These poems have all been composed, written and published since 2019. More poems can be found on the Military Conflict Stories page.
We make every endeavour to reproduce the style and layout requested by the poet, sometimes a particular layout is difficult to achieve on the website. Please contact this site if you want an alteration to a layout.
*************************************************
Missing
by Vivienne Player
I wish your complicit smile,
I wish your gladness
each time we met, the light in your eyes;
I wish the confidential whisper of
a shared thought; I wish your hand on mine;
I wish the dreams you conjured;
I wish times past;
I wish the moon and the stars;
I wish you back.
Once I remember drifting
Through the blue-sky zones of contentment,
careless of time and fate;
Once I believed in fairy-tale endings:
my love, it’s now late
in our story. I remember
things best that I now forget.
Everything passes, breaks, comes to an end,
and the past retreats,
the future a new country,
different and unmapped.
© Vivienne Player, 2022
published 6 December 2022
***********************************************
Evanescent
by Vivienne Player
I watched her disappear
First the lines of her face, the salient features
Her mouth dissolved, her eyes, then her bright hair
Became a dark veil. Her body shimmered
Like a twilit mirage, then blurred into shadow.

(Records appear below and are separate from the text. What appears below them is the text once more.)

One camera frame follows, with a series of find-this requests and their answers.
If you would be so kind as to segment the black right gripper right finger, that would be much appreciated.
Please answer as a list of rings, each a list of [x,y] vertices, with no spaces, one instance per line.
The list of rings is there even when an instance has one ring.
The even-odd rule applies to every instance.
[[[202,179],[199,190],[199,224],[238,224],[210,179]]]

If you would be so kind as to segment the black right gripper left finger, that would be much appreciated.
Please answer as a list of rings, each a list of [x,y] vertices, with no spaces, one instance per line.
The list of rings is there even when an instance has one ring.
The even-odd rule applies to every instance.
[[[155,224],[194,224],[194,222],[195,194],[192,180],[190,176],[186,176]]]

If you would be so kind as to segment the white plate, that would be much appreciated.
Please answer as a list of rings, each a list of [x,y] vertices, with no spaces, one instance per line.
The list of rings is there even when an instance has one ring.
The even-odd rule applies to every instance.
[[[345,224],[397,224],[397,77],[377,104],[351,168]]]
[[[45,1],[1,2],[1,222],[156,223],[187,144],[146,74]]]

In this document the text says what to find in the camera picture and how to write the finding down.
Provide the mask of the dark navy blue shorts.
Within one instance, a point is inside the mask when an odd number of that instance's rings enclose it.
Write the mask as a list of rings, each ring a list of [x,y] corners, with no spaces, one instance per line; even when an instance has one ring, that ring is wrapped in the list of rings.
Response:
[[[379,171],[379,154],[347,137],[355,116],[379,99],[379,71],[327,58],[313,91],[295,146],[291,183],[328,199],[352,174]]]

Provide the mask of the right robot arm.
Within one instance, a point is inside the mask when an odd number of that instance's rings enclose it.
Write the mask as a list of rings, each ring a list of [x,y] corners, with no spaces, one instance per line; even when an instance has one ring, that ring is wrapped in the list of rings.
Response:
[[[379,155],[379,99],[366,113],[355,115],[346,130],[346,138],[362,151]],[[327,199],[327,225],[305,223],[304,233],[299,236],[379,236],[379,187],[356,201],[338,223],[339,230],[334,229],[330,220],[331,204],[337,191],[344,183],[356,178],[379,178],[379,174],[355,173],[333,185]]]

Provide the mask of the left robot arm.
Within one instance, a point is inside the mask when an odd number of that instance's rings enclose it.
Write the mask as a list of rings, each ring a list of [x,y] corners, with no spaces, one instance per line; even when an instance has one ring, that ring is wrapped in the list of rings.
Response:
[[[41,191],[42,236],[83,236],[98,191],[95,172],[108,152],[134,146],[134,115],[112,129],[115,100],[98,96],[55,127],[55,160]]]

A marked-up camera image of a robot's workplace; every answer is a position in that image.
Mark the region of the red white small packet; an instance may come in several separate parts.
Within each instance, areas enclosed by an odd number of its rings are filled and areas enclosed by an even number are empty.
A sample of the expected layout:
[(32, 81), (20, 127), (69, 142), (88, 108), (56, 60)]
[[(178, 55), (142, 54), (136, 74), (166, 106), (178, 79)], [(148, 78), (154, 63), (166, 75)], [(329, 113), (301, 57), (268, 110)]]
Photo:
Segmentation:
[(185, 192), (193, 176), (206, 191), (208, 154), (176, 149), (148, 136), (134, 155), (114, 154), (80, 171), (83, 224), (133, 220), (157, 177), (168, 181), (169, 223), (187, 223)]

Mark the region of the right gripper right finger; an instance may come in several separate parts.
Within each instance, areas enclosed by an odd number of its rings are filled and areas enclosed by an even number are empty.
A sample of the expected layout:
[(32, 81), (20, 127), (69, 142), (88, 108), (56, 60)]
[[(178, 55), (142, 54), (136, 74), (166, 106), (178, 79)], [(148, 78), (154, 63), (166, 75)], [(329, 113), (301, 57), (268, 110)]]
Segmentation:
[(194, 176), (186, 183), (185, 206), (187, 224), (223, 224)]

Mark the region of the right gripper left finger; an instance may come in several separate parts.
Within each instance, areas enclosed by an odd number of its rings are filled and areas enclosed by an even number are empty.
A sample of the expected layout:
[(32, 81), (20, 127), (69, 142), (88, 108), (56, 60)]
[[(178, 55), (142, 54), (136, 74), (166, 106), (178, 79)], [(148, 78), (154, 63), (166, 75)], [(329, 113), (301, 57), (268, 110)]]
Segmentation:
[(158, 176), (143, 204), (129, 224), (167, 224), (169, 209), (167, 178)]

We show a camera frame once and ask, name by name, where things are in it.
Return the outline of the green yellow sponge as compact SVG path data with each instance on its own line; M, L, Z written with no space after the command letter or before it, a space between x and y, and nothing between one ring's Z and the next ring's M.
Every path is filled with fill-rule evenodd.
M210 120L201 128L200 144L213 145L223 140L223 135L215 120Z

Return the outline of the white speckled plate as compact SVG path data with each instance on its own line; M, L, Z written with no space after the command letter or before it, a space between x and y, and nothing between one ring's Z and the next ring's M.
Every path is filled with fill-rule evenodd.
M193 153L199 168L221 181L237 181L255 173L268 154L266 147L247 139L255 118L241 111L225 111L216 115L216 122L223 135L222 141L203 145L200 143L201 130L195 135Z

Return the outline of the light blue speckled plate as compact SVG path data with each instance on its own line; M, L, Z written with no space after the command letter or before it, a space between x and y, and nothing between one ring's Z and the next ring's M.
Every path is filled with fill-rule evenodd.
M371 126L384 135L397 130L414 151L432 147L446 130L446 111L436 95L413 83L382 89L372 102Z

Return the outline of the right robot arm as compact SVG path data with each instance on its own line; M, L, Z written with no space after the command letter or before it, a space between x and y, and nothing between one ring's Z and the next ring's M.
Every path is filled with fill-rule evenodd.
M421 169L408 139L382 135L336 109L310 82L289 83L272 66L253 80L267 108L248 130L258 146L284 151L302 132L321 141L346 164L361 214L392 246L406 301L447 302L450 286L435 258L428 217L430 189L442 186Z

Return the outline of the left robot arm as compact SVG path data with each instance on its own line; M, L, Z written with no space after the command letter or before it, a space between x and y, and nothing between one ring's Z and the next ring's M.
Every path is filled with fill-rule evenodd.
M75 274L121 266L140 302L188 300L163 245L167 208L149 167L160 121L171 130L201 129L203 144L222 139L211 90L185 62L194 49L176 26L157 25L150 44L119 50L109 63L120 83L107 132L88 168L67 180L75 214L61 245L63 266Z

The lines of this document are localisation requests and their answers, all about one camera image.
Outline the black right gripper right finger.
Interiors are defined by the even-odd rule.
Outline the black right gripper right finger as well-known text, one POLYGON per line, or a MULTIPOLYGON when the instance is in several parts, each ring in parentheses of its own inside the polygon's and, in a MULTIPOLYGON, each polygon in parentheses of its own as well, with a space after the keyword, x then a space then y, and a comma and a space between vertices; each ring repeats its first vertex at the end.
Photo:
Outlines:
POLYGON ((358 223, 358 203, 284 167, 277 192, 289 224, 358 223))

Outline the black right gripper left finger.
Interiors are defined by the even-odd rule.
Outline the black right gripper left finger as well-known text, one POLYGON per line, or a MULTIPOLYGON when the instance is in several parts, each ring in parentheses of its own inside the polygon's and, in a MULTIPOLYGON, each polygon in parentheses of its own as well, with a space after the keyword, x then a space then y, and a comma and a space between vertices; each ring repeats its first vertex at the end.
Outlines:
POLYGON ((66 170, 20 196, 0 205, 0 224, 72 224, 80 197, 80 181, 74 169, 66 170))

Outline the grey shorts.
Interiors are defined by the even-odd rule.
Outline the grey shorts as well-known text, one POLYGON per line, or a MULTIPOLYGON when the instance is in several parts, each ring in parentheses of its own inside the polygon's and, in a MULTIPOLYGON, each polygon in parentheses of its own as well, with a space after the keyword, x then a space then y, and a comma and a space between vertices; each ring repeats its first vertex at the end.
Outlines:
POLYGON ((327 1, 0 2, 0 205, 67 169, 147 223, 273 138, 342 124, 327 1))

Monochrome, amorphous, a moth, a ghost.
Grey into darkness, like a blown-out flame.
Some essence of her lingered, but so briefly,
I cannot say for certain if I dreamed.
© Vivienne Player, 2022
published 6 December 2022
***********************************************
At the end of the day
by Vivienne Player
“War is peace/ Freedom is slavery/ Ignorance is strength” – George Orwell
The creed that stands for love endorses torture;
The regime crying freedom will enslave;
The state proclaiming peace beats drums of battle;
The brutal flaunt the medals of the brave.
Love, liberty, and peace are noble concepts –
We kill, oppress, seek conflict, in their name;
Prepare to fight for what you most believe in
And make all other factions take the blame.
Destroy the infidel: he is “the other”;
His truth is not our truth – we must despise
All those who speak an alien language,
And see this fractured world with different eyes.
Those people aren’t my people: I don’t know them;
Their lives don’t matter half as much as ours;
They have ignoble ways, bereft of honour,
And when our needs compete, compassion sours.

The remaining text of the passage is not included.